Lands within the Bears Ears region are among the most culturally significant in the country. The area is world renowned for the integrity and abundance of cultural and archaeological resources.

The Bears Ears cultural landscape is known to contain more than 100,000 cultural and archaeological sites, making it the most significant unprotected archaeological area in the United States. Perhaps nowhere in the United States are so many well-preserved cultural resources found within such a striking and relatively undeveloped natural landscape.

Amazingly well-preserved cliff dwelling on Cedar Mesa, with paint still present on the walls after 800 years.

Cedar Mesa has archaeological site densities that rival and perhaps exceed those found within many nearby national parks and monuments.

Fragile mesa-top sites are the most at risk and also represent the majority of sites.

Since time immemorial, multiple indigenous cultures have inhabited, crossed, and built civilizations on these lands. At the Lime Ridge Clovis site, western archaeologists have found evidence of Paleoindian occupation dating to as early as 11,000 B.C., though Native peoples trace their history here back much farther. Clovis sites are some of the earliest scientific evidence archaeologists have of the occupation of North America. The archaeological record indicates widespread use between 6000 B.C. and 500 B.C. by Archaic peoples. Archaeologists say the heaviest occupation of the Bears Ears region was during the Basketmaker (500 B.C. to A.D. 750) and Pueblo (AD 750-AD 1290) periods. During these times, Ancestral Puebloan people left very large numbers of archaeological sites ranging from small lithic scatters to large highly complex village sites. Other well known archaeological areas from these periods include Mesa Verde, Canyon de Chelly, and Chaco Canyon.

While the region is internationally known for its visually stunning cliff dwellings, the majority of the area’s archaeology is not found in the canyon systems. Instead, the mesa tops are covered with great houses, ancient roads, underground pit houses, villages, and shrines. To the untrained eye, these archaeological features can sometimes be hard to recognize, but their importance to science, as well as Tribal descendants is immense.

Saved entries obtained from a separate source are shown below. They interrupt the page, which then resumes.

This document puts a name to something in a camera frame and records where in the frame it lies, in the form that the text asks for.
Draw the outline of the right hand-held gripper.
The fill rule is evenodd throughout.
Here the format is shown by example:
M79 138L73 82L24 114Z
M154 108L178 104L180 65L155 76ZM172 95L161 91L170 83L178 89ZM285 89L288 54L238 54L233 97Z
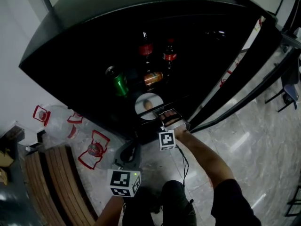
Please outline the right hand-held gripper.
M180 115L181 119L179 121L175 122L174 124L171 124L171 125L165 127L163 125L162 118L160 116L162 113L152 112L152 114L155 116L156 120L159 120L162 123L161 131L158 133L158 138L159 138L160 150L164 151L164 150L174 149L176 147L174 130L181 126L185 126L185 129L189 130L190 124L177 112Z

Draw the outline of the green drink can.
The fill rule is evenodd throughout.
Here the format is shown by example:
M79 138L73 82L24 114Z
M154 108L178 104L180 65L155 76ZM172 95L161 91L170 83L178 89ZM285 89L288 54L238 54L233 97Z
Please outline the green drink can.
M115 94L124 97L128 94L127 80L123 71L117 66L110 66L106 69L106 77L113 85Z

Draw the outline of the grey chair blue seat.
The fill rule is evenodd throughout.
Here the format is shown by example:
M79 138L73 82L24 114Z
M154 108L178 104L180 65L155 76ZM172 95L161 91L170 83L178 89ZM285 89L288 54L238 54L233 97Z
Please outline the grey chair blue seat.
M294 108L296 110L299 95L297 93L295 85L298 84L299 79L300 79L299 72L292 73L290 75L283 74L281 76L282 89L276 95L274 95L272 98L265 101L265 104L269 103L270 101L272 101L279 95L283 94L282 98L283 98L285 105L281 109L279 109L277 112L278 113L281 112L282 110L284 110L291 104L294 105Z

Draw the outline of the white round plate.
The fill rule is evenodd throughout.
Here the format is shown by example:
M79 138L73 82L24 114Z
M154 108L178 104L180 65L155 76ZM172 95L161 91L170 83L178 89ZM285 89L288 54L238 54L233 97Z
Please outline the white round plate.
M141 114L143 112L146 112L146 110L143 106L144 100L151 101L153 108L163 104L163 100L158 95L156 95L154 93L144 93L144 94L140 95L136 100L136 103L135 103L136 114Z

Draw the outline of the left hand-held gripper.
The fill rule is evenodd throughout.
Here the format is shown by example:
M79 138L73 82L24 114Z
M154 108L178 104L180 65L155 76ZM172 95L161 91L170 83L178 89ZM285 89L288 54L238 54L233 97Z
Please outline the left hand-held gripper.
M107 186L112 195L134 197L141 180L141 145L129 141L119 148L114 157L113 166L107 171Z

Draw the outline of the wooden slatted bench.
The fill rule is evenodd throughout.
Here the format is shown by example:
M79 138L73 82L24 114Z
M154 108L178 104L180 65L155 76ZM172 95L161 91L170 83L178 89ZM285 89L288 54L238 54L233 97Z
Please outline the wooden slatted bench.
M93 226L87 197L69 146L34 152L24 160L31 199L45 226Z

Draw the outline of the black mini fridge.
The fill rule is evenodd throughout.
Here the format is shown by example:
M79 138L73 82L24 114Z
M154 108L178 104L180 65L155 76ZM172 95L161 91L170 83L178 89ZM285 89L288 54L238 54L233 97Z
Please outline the black mini fridge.
M196 132L211 127L260 95L301 54L301 42L250 0L59 0L43 19L19 65L70 109L124 138L149 140L162 126L136 114L147 91L175 109ZM150 66L139 59L139 34L153 39ZM174 38L168 70L163 47ZM119 67L129 92L115 94L105 75ZM144 75L162 72L147 87Z

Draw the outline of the copper drink can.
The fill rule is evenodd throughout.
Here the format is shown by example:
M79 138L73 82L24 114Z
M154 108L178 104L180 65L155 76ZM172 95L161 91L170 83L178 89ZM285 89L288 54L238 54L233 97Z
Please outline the copper drink can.
M147 87L152 86L153 84L160 82L163 80L163 73L162 72L151 72L143 77L144 83Z

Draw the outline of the black metal table frame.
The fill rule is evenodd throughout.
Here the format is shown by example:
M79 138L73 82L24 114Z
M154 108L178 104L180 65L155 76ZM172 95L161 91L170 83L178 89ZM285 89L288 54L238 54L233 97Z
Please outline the black metal table frame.
M297 186L293 198L287 203L289 206L285 217L296 217L301 213L301 185Z

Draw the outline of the person's dark trousers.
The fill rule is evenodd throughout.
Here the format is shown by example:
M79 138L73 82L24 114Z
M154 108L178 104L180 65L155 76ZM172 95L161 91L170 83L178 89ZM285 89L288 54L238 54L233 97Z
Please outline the person's dark trousers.
M140 187L133 198L125 200L122 226L155 226L151 213L159 213L160 209L163 209L163 226L197 226L192 203L177 180L167 181L159 194Z

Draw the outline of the flat cardboard box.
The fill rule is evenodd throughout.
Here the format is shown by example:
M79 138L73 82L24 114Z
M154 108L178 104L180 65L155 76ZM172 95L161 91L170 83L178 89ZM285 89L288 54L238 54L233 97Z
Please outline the flat cardboard box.
M11 148L0 148L0 167L7 168L15 161L14 150Z

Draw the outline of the person's left forearm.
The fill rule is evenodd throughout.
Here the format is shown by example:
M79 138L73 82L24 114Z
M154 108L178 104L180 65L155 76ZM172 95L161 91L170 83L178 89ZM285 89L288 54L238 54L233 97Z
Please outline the person's left forearm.
M123 205L123 197L112 196L93 226L118 226Z

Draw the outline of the person's right forearm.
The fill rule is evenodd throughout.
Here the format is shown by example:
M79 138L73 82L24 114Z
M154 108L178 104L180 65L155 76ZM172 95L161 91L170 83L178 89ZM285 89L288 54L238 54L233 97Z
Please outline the person's right forearm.
M175 138L193 154L210 178L213 188L225 180L234 179L234 175L226 162L210 147L193 136L185 125L177 127L174 133Z

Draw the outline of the dark cola bottle red label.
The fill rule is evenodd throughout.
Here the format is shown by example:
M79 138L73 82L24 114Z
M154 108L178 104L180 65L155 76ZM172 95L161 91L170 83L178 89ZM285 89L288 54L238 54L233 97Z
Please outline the dark cola bottle red label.
M174 38L168 38L163 47L162 58L168 70L171 69L173 62L177 58L177 52L175 50L174 42Z
M153 56L153 39L149 32L142 31L138 41L139 59L144 65L150 66Z

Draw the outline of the person's dark shirt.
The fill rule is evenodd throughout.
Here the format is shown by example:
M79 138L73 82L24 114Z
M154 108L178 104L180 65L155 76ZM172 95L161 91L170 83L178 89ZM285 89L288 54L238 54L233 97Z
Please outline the person's dark shirt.
M211 215L215 226L261 226L234 179L227 179L214 189Z

The majority of these sites have never been inventoried or studied by western archaeologists, and their preservation is important to all the peoples of the world. More than just a library of human history, this place remains vital to tribal communities across the Colorado Plateau as a place of subsistence, spirituality, healing, and contemplation. To learn about the threats to these sacred sites, click here.

Navajo and Ute peoples also lived across much of the Bears Ears region, leaving very old hogans, sweat lodges, tipi rings, and rock art panels. Navajo, Ute, and Paiute travelers also used formalized trails to travel across the landscape seasonally for hunting and ceremonies.

“This place is a part of the history of all the Native peoples in this region. It’s like a book for us, and when many tribes have a chapter in this book, it tells us a lot about why we are the way we are. But it’s also part of the history of the peoples of the United States and the world. I believe that tribal peoples of this region shouldn’t be the only ones to take responsibility for protecting the cultural resources; they belong to everyone, and everyone should take responsibility for protecting them.”